[AIM OF THE TASK] Work through the records below and tally every line containing "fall". Reply with the total alone.

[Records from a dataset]
========================

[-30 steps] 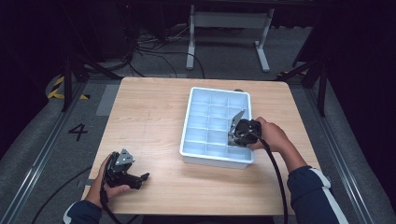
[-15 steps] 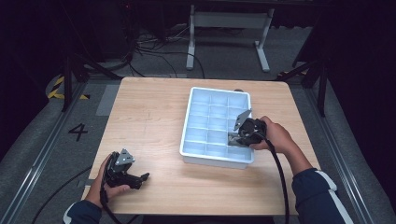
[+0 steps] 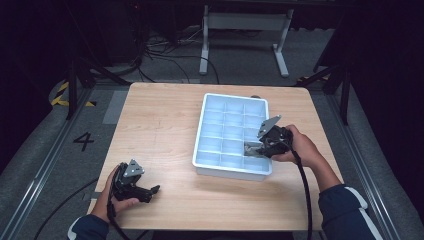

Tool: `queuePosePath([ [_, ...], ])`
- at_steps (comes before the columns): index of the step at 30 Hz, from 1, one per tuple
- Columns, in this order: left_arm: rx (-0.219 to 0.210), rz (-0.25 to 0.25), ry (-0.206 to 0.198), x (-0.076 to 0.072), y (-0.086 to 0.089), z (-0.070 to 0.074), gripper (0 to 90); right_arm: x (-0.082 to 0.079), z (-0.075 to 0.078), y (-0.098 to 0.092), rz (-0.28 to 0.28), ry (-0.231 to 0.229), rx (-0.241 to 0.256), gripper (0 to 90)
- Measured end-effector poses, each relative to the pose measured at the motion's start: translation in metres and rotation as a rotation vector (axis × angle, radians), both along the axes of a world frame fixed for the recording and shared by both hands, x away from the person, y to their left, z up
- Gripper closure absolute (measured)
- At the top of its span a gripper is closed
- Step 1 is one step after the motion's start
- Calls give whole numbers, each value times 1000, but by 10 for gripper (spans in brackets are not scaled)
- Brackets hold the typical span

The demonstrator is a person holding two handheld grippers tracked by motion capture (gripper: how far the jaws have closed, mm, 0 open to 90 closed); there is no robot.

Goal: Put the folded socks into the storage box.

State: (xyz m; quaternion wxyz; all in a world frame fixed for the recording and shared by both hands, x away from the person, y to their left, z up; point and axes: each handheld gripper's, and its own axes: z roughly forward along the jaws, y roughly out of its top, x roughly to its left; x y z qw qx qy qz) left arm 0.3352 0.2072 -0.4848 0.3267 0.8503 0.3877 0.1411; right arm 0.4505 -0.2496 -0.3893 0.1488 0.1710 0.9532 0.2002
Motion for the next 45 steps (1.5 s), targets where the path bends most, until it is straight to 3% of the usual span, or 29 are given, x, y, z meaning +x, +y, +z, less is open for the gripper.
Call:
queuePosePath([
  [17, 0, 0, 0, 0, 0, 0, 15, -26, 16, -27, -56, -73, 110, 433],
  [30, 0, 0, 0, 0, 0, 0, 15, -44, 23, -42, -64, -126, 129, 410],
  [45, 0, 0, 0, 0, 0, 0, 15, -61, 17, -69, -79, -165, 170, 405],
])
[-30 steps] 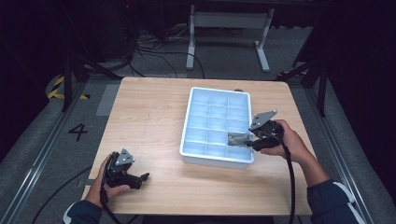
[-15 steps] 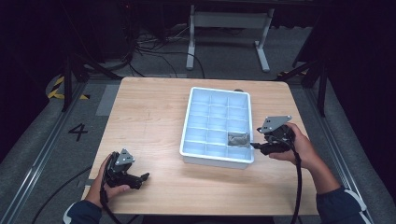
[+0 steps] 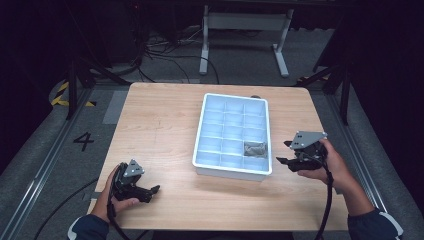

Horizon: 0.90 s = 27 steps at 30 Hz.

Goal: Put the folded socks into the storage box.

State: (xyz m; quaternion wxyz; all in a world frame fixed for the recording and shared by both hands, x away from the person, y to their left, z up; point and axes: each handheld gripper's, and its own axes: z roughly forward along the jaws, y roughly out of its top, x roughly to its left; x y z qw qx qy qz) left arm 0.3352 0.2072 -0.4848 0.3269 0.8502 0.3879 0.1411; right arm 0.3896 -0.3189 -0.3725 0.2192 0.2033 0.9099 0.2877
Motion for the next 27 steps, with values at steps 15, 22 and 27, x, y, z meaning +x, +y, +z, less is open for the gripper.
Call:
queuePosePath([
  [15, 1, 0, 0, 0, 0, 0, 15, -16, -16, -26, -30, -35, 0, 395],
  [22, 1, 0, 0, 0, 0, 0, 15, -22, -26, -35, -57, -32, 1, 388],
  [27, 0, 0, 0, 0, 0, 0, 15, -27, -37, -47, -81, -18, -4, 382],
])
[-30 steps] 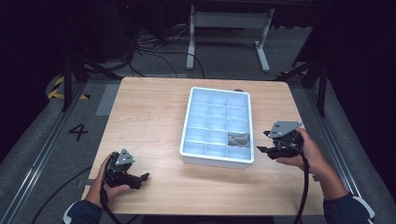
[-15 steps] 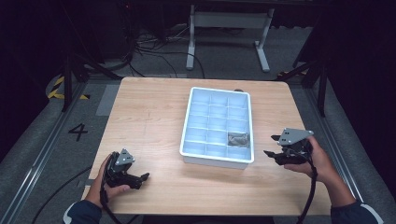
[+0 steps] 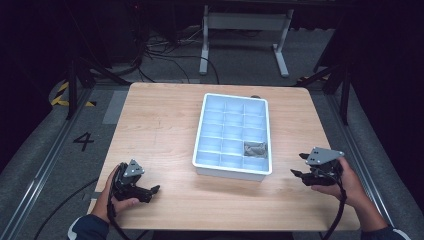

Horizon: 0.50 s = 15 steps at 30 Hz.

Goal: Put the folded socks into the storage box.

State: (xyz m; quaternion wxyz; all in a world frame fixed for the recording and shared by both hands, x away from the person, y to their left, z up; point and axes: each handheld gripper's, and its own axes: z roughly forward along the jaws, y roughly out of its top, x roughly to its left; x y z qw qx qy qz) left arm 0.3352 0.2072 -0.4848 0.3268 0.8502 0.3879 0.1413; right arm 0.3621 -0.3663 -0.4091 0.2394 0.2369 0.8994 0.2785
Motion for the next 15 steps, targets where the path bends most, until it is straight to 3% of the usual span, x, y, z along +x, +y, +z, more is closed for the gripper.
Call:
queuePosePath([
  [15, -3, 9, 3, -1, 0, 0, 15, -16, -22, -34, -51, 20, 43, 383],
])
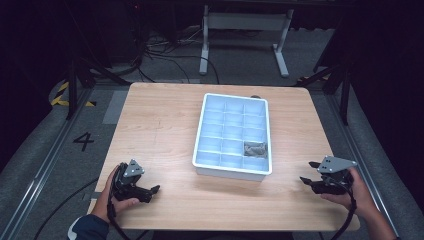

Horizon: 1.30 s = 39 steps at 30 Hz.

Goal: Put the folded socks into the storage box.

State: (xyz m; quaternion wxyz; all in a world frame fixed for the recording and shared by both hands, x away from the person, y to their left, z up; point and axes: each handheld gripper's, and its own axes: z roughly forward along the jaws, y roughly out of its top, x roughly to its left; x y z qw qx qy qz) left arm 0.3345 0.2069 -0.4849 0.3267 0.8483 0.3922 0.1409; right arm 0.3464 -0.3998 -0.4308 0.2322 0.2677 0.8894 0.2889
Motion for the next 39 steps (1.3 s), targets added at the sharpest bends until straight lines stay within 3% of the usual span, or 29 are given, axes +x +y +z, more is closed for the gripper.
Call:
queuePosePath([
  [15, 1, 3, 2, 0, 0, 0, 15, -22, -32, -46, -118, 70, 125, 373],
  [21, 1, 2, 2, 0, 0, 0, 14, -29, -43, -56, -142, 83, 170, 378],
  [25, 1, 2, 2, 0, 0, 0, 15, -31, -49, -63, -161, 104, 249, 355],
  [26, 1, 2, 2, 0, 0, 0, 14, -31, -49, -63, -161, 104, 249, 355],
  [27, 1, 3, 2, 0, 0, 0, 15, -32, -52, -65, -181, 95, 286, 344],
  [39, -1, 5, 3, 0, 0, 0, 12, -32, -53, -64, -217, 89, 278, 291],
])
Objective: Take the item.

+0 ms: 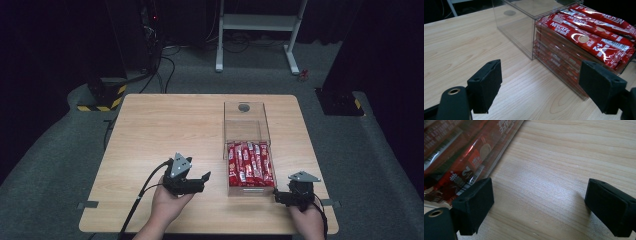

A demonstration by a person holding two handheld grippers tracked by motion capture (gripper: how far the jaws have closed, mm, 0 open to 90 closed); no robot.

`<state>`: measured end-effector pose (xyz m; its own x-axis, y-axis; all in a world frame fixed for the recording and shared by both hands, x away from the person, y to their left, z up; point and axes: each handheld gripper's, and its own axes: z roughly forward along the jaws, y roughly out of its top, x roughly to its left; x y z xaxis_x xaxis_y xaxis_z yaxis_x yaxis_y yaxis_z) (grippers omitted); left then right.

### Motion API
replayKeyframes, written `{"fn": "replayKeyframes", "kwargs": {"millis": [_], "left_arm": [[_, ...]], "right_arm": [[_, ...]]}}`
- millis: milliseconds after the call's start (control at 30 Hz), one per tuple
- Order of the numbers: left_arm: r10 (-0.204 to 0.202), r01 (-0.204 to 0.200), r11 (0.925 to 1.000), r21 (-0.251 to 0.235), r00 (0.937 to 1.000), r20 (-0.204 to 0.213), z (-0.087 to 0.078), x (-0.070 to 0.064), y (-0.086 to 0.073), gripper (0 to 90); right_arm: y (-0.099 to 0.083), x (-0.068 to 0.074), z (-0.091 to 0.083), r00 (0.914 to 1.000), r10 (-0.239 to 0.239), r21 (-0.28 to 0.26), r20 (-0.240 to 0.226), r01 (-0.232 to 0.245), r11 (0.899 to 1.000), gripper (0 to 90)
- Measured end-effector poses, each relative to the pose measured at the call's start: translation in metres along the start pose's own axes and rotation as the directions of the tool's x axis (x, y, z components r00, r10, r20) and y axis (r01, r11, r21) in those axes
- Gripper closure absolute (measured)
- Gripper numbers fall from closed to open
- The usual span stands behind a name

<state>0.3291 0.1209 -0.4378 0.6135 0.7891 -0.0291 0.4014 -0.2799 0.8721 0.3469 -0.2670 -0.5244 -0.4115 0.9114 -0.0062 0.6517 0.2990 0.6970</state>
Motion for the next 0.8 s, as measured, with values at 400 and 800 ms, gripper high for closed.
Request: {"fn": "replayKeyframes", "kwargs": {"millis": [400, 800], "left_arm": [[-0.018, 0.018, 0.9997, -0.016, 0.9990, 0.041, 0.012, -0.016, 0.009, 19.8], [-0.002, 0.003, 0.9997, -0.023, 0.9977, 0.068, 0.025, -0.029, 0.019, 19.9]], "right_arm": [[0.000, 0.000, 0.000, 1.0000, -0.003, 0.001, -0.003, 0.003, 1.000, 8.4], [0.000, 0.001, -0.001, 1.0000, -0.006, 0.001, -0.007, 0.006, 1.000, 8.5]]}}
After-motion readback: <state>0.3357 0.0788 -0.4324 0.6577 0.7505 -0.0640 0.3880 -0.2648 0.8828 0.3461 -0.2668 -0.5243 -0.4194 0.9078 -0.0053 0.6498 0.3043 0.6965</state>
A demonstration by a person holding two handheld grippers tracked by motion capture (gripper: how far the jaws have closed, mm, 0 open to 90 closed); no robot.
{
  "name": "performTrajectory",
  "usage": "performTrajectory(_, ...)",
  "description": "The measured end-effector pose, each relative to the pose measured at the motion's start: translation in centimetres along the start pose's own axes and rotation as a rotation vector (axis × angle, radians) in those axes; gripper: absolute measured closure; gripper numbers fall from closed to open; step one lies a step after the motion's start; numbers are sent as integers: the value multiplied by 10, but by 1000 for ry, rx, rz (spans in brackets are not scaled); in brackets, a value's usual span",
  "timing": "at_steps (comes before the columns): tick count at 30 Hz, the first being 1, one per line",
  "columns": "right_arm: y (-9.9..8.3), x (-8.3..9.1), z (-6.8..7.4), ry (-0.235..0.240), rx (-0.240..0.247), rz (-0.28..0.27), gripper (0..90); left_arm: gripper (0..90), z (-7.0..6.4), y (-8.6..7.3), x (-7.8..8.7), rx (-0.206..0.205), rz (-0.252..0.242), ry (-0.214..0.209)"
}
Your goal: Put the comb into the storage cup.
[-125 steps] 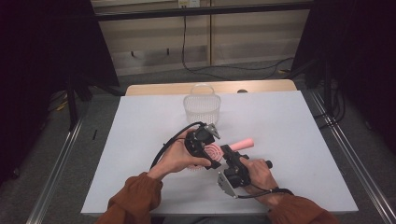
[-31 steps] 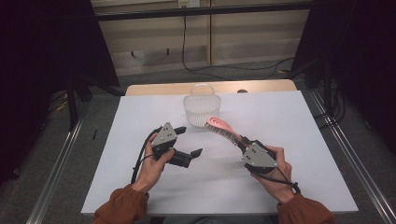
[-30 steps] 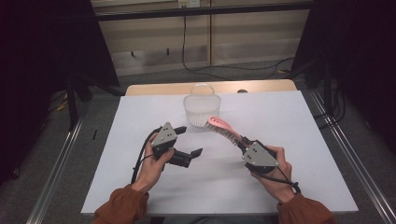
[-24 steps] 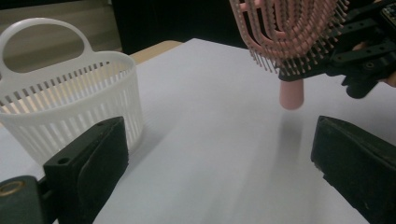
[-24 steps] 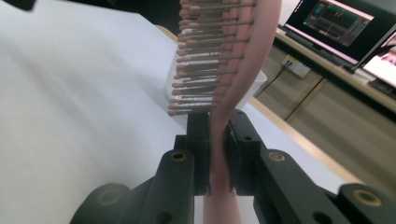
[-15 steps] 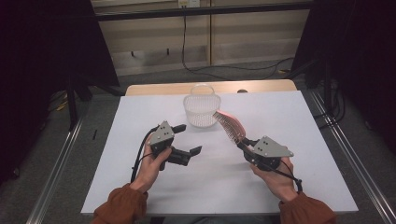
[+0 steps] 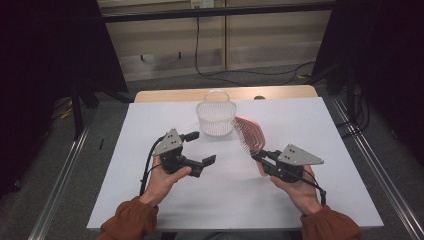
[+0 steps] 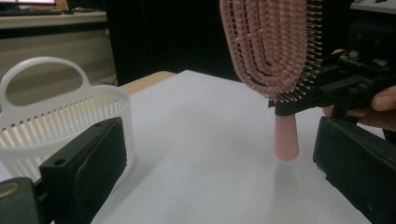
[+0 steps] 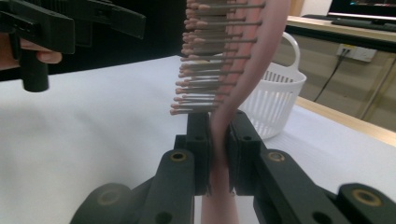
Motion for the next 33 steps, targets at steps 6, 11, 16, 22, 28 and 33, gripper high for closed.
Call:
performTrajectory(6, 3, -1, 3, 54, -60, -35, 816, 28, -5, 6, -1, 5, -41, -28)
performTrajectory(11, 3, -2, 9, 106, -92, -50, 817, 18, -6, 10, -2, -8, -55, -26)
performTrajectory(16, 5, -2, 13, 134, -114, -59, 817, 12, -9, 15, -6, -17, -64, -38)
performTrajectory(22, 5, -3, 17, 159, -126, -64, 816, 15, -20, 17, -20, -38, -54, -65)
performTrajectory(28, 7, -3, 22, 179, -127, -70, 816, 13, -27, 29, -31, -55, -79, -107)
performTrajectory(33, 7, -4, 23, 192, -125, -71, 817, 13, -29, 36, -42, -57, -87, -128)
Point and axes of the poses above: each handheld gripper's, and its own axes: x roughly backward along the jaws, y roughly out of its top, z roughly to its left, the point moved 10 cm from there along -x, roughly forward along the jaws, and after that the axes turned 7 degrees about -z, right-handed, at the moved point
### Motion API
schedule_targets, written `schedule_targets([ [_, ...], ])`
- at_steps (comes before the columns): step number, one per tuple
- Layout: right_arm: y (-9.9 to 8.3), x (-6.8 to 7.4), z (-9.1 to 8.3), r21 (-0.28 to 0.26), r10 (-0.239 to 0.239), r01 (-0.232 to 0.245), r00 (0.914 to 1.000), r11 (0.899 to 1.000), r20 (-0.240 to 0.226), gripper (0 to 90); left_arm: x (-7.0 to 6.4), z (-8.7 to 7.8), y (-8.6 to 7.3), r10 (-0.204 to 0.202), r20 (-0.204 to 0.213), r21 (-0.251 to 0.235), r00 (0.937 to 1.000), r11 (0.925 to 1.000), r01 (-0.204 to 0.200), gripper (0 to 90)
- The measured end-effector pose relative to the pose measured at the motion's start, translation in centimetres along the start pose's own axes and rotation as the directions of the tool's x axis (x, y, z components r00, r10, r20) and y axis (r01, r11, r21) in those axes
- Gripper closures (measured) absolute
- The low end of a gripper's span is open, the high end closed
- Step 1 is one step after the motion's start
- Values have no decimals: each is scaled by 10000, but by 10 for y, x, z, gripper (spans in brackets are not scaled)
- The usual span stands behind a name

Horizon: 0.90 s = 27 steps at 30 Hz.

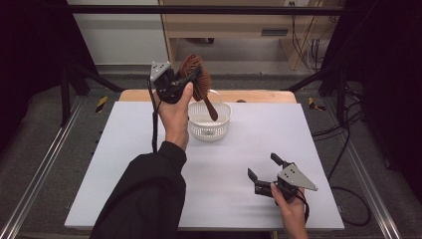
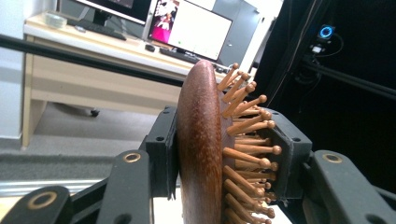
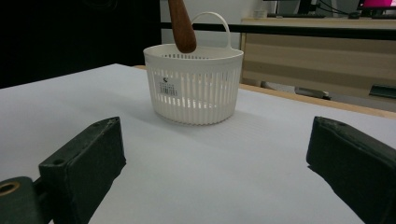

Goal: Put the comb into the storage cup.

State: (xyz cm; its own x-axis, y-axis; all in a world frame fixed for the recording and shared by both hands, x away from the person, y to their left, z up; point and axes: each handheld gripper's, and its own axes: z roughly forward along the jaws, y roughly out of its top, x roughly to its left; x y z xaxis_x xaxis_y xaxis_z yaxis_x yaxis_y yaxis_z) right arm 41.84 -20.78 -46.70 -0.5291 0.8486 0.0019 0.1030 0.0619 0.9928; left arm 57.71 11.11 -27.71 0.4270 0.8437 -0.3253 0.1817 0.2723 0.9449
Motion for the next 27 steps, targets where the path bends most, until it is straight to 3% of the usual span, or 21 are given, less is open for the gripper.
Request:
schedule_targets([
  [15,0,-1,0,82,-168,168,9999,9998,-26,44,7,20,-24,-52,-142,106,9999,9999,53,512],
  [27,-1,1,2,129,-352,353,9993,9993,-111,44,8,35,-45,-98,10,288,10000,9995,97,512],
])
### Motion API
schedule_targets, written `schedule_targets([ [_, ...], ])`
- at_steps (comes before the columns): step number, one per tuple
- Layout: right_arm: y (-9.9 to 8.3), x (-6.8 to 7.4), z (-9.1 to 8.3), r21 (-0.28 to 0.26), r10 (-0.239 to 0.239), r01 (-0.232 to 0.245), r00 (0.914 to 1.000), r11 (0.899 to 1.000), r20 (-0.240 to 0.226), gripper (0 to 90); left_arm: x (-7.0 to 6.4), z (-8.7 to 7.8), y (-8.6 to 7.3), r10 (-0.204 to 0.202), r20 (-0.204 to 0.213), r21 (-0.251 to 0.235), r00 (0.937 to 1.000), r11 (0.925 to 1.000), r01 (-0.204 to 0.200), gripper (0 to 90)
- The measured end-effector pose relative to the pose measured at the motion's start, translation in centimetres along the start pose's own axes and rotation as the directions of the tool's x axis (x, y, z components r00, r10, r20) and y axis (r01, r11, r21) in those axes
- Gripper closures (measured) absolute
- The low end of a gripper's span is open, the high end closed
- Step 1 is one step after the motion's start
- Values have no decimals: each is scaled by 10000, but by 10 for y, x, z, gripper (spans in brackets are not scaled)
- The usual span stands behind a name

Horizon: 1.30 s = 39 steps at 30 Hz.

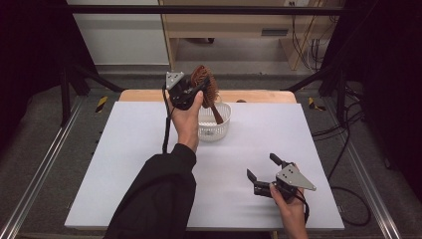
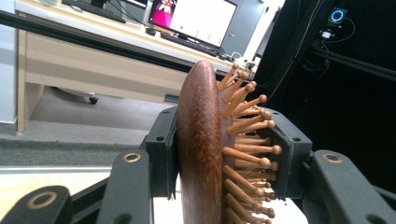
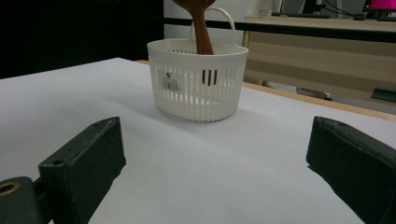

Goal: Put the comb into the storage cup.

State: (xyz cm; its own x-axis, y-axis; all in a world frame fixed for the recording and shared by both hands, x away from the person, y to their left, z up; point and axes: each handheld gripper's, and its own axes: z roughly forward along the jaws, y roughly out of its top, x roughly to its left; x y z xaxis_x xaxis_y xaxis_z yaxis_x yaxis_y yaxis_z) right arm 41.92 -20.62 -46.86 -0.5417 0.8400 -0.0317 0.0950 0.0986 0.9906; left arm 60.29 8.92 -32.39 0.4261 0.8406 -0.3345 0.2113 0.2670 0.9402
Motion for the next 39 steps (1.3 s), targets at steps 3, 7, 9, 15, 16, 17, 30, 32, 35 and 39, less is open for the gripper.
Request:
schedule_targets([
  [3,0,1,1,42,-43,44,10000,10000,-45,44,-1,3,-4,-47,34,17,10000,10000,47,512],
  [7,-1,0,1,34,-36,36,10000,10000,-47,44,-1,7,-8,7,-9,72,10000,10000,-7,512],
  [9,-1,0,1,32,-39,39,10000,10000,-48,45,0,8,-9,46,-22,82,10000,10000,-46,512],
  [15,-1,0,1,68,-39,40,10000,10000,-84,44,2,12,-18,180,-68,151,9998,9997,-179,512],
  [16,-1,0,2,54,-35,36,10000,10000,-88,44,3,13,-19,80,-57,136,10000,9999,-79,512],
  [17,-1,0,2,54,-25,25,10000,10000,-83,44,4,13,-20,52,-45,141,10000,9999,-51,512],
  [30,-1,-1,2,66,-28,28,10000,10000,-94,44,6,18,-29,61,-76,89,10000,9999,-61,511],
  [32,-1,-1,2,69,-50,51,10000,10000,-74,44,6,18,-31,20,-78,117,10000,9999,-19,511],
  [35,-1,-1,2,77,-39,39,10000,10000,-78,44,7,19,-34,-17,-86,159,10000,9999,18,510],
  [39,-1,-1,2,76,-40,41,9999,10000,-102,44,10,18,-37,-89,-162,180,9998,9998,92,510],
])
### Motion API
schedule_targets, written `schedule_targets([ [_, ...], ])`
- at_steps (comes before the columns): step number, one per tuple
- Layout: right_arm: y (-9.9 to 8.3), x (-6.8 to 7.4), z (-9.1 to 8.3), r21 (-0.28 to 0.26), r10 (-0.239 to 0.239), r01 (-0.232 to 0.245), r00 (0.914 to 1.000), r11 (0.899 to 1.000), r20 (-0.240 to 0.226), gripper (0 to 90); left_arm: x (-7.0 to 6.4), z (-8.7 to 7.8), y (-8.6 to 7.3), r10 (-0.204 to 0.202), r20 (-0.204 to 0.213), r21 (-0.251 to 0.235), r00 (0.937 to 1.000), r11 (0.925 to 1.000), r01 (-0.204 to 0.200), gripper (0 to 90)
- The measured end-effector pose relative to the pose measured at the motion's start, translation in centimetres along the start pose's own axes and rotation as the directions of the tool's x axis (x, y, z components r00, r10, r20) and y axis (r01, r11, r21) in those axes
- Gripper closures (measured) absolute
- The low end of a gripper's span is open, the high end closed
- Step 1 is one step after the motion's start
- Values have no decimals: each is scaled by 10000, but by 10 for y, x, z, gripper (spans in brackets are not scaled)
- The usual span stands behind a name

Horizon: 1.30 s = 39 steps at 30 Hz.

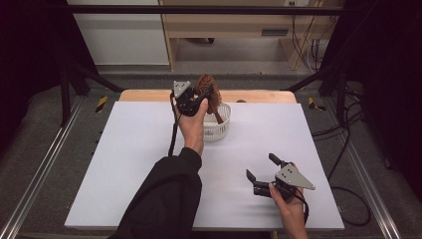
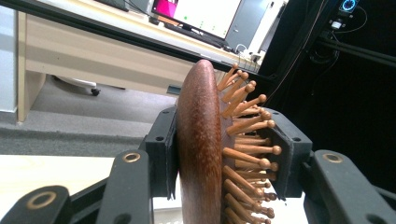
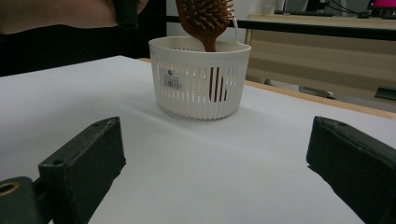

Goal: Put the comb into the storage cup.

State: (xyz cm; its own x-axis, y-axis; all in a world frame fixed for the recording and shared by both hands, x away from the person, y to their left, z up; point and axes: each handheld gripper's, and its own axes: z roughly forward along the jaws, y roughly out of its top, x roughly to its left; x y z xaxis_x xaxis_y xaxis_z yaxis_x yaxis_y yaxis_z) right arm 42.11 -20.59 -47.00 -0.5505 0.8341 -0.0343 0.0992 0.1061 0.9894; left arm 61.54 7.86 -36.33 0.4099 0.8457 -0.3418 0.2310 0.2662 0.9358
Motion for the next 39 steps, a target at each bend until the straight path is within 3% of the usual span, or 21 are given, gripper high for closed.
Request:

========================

[RESPONSE AREA] 2